July 23 Ohio Public Health Advisory System
Posted at 3:20 PM, Jul 23, 2020
and last updated 2020-07-23 15:20:22-04

COLUMBUS, Ohio — During the weekly update of Ohio’s Public Health Advisory System, Gov. Mike DeWine announced that two counties in Northeast Ohio have been moved up to red Level 3 while two other counties have been downgraded to orange Level 2 after previously being listed at Level 3.

Medina and Erie counties are now listed at Level 3 while Lorain and Summit counties were downgraded to Level 2. Cuyahoga and Richland counties remain at Level 3. As of Thursday, five counties in Northeast Ohio remain at yellow Level 1.

In Erie County, DeWine said that five of the COVID-19 data indicators have been flagged in the county, causing it to jump to Level 3. The county has seen an uptick in cases and an increase in emergency room visits among other indicators. Many cases have been linked to the Ohio Veterans Home as well as the ongoing outbreak from Put-in-Bay.

After three weeks sitting at Level 2 on the Public Health Advisory System, Medina County has been moved up to Level 3 after 74 cases were reported between July 6 and July 13—the highest number of cases the county has seen in a week since the pandemic began.

The governor said the surge in cases in Medina County has been traced to non-congregate areas, including weddings, graduation parties, out of state travel and travel to areas in the state experiencing outbreaks, including Put-in-Bay and Athens County.

DeWine said that many of the outbreaks across the state have been traced back to bars, as well as other specific events including a bus trip, a funeral and an event at a winery.

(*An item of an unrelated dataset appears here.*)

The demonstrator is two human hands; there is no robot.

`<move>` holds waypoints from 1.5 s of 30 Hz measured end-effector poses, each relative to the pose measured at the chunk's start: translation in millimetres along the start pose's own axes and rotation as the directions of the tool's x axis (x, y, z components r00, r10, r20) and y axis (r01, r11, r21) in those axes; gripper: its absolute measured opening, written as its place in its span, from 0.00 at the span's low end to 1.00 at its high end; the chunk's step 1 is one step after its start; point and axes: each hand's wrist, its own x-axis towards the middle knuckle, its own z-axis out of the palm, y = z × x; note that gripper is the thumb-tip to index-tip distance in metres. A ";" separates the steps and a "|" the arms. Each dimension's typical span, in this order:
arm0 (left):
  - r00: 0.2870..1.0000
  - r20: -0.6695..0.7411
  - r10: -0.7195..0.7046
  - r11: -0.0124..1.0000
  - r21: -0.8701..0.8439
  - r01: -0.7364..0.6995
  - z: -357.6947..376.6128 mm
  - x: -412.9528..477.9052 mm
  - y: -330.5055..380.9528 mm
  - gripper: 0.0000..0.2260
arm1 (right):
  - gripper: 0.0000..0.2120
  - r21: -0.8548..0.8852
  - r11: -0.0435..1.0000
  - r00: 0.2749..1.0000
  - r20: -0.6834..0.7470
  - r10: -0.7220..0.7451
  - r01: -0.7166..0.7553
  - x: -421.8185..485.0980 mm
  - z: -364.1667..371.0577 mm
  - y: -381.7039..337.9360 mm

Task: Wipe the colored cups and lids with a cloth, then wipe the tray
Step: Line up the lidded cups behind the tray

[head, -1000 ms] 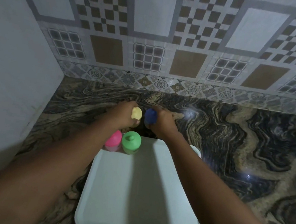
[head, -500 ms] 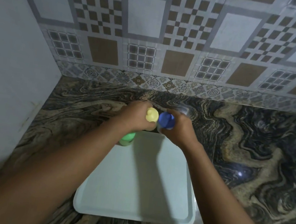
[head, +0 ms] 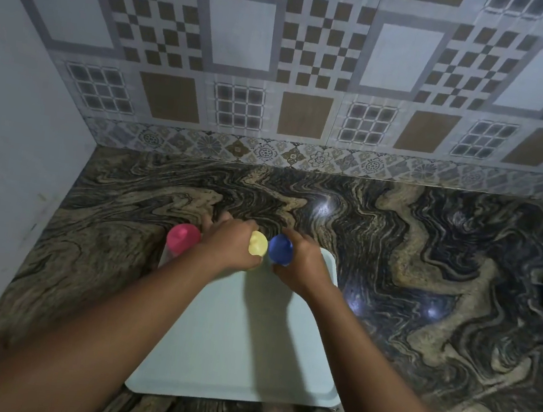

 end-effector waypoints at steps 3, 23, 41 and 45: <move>1.000 0.006 -0.001 1.000 0.009 0.001 -0.6 -0.6 -1.5 0.28 | 0.39 -0.010 1.000 1.000 0.010 0.006 -0.005 -0.9 3.8 0.6; 0.853 -0.093 -0.514 0.655 -0.685 0.320 40.0 -126.9 -107.4 0.26 | 0.35 -0.033 0.962 0.958 -0.112 0.265 -0.270 -108.2 -4.0 74.4; 0.816 0.121 -0.566 0.384 -0.836 0.391 77.9 -105.5 -139.0 0.15 | 0.15 0.094 0.923 0.906 -0.182 0.383 -0.372 -92.0 -16.2 71.0; 0.832 0.100 -0.546 0.385 -0.852 0.355 47.7 -69.0 -143.2 0.11 | 0.14 0.104 0.935 0.916 -0.192 0.352 -0.338 -56.8 -36.9 60.1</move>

He also shared a particular case as a warning to those traveling from out of state, especially from areas experiencing COVID-19 surges.

DeWine said he and his team learned of two young women who had traveled to Texas became sick after driving back to Ohio. At that point in time, there were no orders for travelers to self-quarantine upon return to Ohio and the two did not voluntarily isolate when they returned.

One of the women had a headache but went to work at a nursing home after getting back to Ohio. She later tested positive for COVID-19, but she had already spread the virus in her place of work and that nursing home now has 30 COVID-19 cases, according to DeWine.

“We’re not trying to blame people, but we’re trying to illustrate how these occur and why it is important when people have symptoms and think there may be a problem, for them to be very, very careful,” DeWine said.

Lorain and Summit counties, while downgraded to Level 2, still remain close to the threshold to be listed at Level 3. DeWine said he is seeing the results of wearing a mask, the diligence to practice social distancing, frequently washing hands and reducing the interactions with people from different households helping those counties.